• **ACTIVITY**
Leaving pictures aside, set down each line exactly, from the first line of the data to the line with "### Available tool", both included.

• **DATASET EXTRACT**
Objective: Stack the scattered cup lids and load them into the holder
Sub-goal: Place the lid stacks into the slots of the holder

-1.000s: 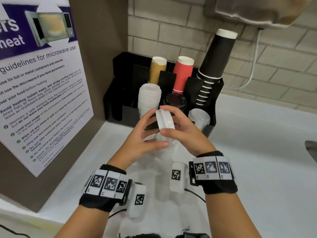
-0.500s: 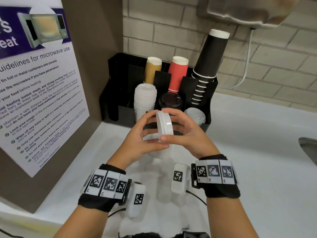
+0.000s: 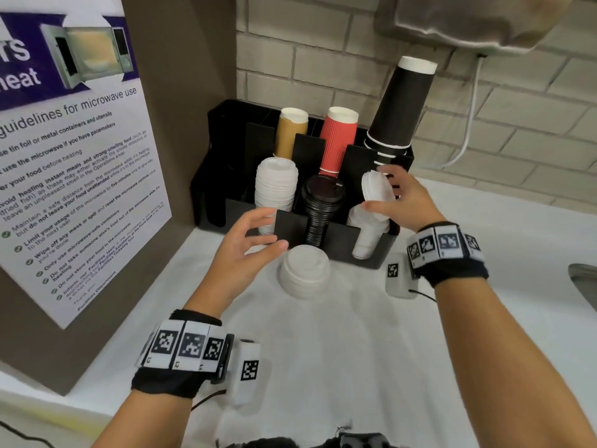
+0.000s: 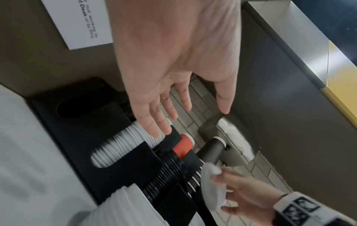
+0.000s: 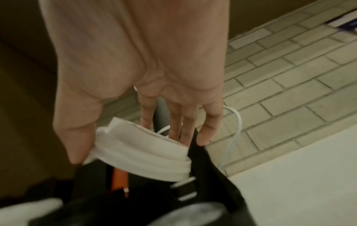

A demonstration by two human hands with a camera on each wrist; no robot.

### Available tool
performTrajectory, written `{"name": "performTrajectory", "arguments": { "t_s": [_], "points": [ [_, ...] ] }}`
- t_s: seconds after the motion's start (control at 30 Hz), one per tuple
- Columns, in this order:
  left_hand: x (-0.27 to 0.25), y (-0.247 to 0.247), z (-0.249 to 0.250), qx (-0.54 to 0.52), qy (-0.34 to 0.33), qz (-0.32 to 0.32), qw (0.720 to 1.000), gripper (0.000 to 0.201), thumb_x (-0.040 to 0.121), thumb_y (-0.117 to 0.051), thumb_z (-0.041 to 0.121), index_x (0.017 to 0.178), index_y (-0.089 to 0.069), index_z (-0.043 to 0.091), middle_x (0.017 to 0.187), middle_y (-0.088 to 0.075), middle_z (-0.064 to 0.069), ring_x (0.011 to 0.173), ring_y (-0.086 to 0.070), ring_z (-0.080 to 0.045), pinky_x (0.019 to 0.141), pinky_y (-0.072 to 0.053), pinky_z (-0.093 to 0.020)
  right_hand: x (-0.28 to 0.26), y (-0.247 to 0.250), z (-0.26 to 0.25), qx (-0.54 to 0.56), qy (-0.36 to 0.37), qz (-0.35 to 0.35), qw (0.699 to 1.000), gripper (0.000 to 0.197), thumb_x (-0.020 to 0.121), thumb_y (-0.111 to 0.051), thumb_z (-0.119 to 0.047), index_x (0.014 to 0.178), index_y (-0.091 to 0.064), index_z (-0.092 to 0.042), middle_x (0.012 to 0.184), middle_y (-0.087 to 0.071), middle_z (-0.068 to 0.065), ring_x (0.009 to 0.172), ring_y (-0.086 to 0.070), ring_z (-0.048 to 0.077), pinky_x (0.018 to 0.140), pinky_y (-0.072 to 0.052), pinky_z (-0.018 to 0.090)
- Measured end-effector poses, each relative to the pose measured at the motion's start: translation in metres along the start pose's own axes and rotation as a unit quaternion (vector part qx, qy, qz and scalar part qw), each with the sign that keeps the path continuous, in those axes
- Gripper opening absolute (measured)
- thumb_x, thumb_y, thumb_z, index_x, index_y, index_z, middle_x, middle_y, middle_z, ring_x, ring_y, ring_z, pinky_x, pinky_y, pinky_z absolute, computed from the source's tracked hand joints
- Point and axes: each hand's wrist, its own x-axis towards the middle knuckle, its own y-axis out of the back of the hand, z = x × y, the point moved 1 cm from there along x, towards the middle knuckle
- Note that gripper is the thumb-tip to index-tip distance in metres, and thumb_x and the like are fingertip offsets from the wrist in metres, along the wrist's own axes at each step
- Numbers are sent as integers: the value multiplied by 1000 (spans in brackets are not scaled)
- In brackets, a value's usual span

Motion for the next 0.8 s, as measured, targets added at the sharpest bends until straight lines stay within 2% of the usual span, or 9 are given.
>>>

• **ANSWER SPACE**
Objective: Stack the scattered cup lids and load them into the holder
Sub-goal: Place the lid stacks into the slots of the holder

-1.000s: 
-0.500s: 
+0.000s: 
+0.000s: 
+0.000s: 

A demonstration by two human hands with a camera on each wrist; no robot.

### Available tool

No further output will be produced for this exercise.